Regarding claim 22, which depends from claim 21 and recites:
wherein optical character recognition (OCR) is employed to extract text from the unstructured document B.  
Marda in view of Blanchflower and Korduru teaches the method of claim 21 from which claim 22 depends, including the unstructured document B. Marda does not specifically disclose optical character recognition (OCR) is employed to extract text from the unstructured document. 

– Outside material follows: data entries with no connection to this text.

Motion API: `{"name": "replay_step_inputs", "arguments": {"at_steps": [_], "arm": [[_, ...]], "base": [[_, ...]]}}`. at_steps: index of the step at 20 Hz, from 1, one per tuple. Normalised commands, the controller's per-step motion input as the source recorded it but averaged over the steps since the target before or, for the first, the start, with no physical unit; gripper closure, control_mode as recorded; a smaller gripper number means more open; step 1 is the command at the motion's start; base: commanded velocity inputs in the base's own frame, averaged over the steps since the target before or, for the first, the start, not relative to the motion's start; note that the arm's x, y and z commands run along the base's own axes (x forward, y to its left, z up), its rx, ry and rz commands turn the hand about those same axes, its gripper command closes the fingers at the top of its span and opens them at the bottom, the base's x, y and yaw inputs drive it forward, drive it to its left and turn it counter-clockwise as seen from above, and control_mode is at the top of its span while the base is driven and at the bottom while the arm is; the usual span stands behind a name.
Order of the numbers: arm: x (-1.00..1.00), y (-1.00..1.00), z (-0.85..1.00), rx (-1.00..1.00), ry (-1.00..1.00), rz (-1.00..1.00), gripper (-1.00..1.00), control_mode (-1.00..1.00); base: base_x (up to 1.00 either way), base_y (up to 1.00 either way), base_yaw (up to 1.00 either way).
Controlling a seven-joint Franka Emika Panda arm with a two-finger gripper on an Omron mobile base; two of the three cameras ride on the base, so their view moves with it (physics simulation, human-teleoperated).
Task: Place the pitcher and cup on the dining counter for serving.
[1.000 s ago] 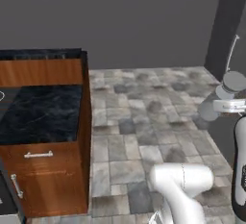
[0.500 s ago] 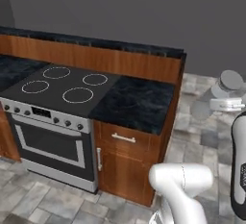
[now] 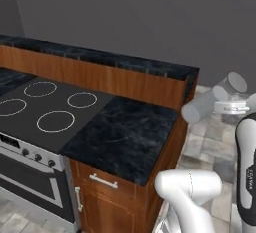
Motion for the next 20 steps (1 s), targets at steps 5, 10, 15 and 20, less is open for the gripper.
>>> {"name": "replay_step_inputs", "arguments": {"at_steps": [5,10,15,20], "arm": [[0.00,0.00,0.00,0.00,0.00,0.00,1.00,1.00],[0.00,0.00,0.00,0.00,0.00,0.00,1.00,1.00],[0.00,0.00,0.00,0.00,0.00,0.00,1.00,1.00],[0.00,0.00,0.00,0.00,0.00,0.00,1.00,1.00]], "base": [[0.83,-1.00,0.13],[0.86,-1.00,0.15],[-0.21,-1.00,0.16],[-0.34,-1.00,0.27]]}}
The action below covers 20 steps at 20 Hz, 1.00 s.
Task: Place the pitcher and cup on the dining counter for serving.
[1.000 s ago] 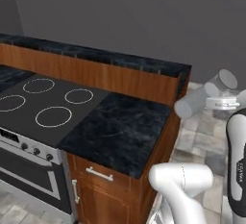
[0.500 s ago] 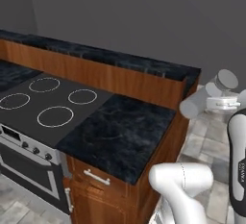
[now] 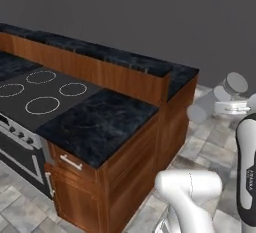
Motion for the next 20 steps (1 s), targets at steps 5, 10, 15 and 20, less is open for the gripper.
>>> {"name": "replay_step_inputs", "arguments": {"at_steps": [5,10,15,20], "arm": [[0.00,0.00,0.00,0.00,0.00,0.00,1.00,1.00],[0.00,0.00,0.00,0.00,0.00,0.00,1.00,1.00],[0.00,0.00,0.00,0.00,0.00,0.00,1.00,1.00],[0.00,0.00,0.00,0.00,0.00,0.00,1.00,1.00]], "base": [[0.48,-1.00,0.14],[0.63,-1.00,0.14],[0.59,-1.00,0.11],[0.75,-1.00,0.21]]}}
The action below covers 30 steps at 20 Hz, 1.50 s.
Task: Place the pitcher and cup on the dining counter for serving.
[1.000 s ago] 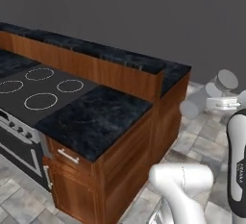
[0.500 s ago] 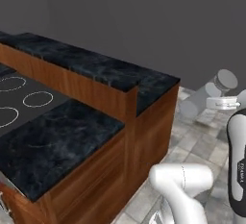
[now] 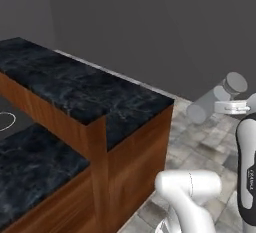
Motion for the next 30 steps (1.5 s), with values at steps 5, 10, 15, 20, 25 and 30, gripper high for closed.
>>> {"name": "replay_step_inputs", "arguments": {"at_steps": [5,10,15,20,25,30], "arm": [[0.00,0.00,0.00,0.00,0.00,0.00,1.00,1.00],[0.00,0.00,0.00,0.00,0.00,0.00,1.00,1.00],[0.00,0.00,0.00,0.00,0.00,0.00,1.00,1.00],[0.00,0.00,0.00,0.00,0.00,0.00,1.00,1.00],[0.26,0.00,0.00,-0.01,0.03,0.14,1.00,-1.00],[0.92,0.00,-0.02,-0.03,0.15,0.15,1.00,-1.00]], "base": [[0.91,-1.00,0.40],[0.71,-1.00,0.45],[0.26,-0.79,0.62],[0.28,-0.44,0.81],[0.29,-0.07,0.35],[0.00,0.00,0.00]]}}
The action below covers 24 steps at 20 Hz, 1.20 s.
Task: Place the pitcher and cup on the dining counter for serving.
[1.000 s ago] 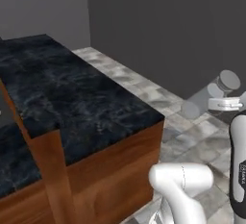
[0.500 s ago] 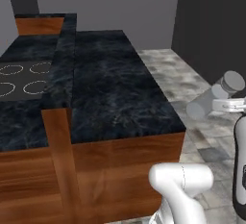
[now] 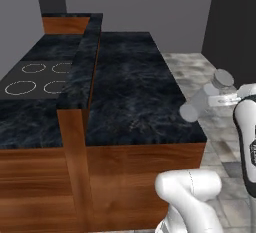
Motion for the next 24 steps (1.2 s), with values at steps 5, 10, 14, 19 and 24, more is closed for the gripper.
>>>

However, Korduru teaches that, the digital file can be in one of many formats, such as PDF, TIFF, BMP, or JPEG. The system employs image processing techniques on the document to segment the document image and to isolate potential content areas. The documents 101 are then provided to an OCR engine 102 which produces a text output. Further the OCR recognized text is inputted to the text extraction module 103, which extracts text from scanned documents (optical character recognition (OCR) is employed to extract text from the unstructured document) with location on page data. The extracted text is then passed to a data processing module 105 through a user interface 104. The data processing module 105 is adapted for identifying tables in a page using patterns in text placement in rows and columns, identifying the boundaries and edges of tables using pattern recognition methods and identifying table borders using page information on location and defines a data structure for extraction after table borders, rows and columns are identified. Further, the data extraction module 106 enables the user interface 104 for data extraction and validation. Korduru, paragraph 37.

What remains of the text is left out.